Pendant cinq ans, j’ai tenu un blog et j'y ai écrit quotidiennement. J'avais conçu cette tribune virtuelle comme une vitrine pour mes travaux universitaires (que je mettais en ligne pour mes étudiants) et comme un lieu d'information, d'échange et de débat. J’avais structuré cette « fenêtre » en rubriques et il y en avait une qui fait fonction de « gueuloir ». Cette activité de diariste m’a beaucoup aidé : je ne sais pas si j’écris facilement mais, pour peu que je dispose de temps pour m’y consacrer, j’écris sans redouter le vertige de la page blanche.
Il me semble que l’usage et la pratique du blog ont en quelque sorte entraîné ma plume.
Par ailleurs, j’ai regardé ces textes mis en ligne comme des matériaux et je n’hésitais pas à y puiser afin de les remanier et de les intégrer à un ouvrage, et donc à une « séquence » de plus grande dimension, dont le registre et le fonctionnement différaient. Un texte une fois publié, sur le Net ou sur papier, en revue ou en volume, n'est pas (pour moi) intouchable ni sacré. Je peux le reprendre, le remanier. C’est la grande leçon que j’ai tirée dans mes jeunes années de la « fréquentation » assidue de René Crevel qui n’a pas hésité à réutiliser de la sorte plusieurs articles lors de la rédaction de Mon Corps et moi (1925). J’ai gauchi une formule de Spinoza (concernant la nature) pour définir l’écriture de Crevel en tant que scriptura scripturans. J’ai peut-être tort d’analyser dans les mêmes termes celle d’Alain Robbe-Grillet et deux ou trois autres écrivains auxquels je me suis intéressé. Quoi qu’il en soit, je crois bien que mon écriture « obéit » à ce principe.
J’en reviens à ce blog que je tenais…
Je l’ai fermé quand j’ai eu l’impression que les réseaux sociaux supplantaient la pratique du blog et la « tuaient ». J’ai alors « migré » vers un de ces supports et y ai animé un « mur » pendant une dizaine d’années. Je m’en suis retiré en mars 2021 parce que j’étais las d’être inconséquent : comment pouvais-je condamner ces instruments d’aliénation du capital sans travail et de l’économie (et de l’image) de la distribution (voir le livre d’Annie Le Brun et de Juri Armanda, Ceci tuera cela, Stock, 2021) et y consacrer autant de temps et d’énergie ?
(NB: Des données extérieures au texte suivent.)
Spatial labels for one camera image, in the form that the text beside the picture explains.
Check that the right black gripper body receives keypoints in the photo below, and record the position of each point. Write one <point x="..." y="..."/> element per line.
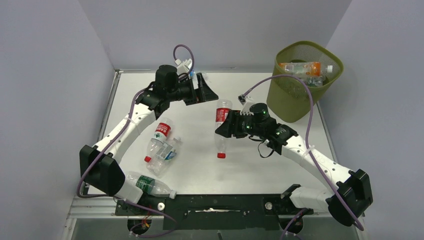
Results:
<point x="244" y="125"/>

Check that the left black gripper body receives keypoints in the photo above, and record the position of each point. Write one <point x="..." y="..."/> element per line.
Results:
<point x="183" y="91"/>

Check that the orange drink bottle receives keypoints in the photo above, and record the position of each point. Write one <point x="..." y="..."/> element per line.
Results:
<point x="306" y="69"/>

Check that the crushed clear bottle white cap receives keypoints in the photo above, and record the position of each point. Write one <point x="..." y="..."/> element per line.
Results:
<point x="164" y="157"/>

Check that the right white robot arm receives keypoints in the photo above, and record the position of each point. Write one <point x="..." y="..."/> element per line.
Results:
<point x="348" y="193"/>

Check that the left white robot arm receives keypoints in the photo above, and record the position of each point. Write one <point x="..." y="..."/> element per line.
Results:
<point x="100" y="164"/>

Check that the green mesh waste bin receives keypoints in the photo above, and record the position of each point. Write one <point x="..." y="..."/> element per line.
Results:
<point x="287" y="97"/>

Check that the clear bottle dark green label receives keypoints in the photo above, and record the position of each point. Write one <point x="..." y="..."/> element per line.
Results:
<point x="150" y="186"/>

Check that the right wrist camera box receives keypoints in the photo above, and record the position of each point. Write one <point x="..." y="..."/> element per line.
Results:
<point x="246" y="102"/>

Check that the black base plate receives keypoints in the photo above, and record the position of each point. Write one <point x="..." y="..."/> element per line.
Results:
<point x="217" y="212"/>

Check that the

Aujourd’hui, j’ouvre un site « officiel » comprenant un blog. J’entends les utiliser comme des outils :
-pour faire connaître d’abord ma production littéraire
-et ensuite donner un aperçu de mes activités académiques,
-ainsi que pour diffuser avec parcimonie quelques réflexions quant au cours du monde, de la pensée et des arts, depuis « mon désert ».
La mise en ligne de ce site marque par conséquent un « nouveau départ ». Je formule des vœux pour que les semaines et mois à venir ne réduisent pas à néant mes vertueuses intentions : ne pas devenir une prothèse de la machine ; ni me complaire dans le statut de « marchandise » du capital sans travail. Nous verrons. L’avenir dure longtemps.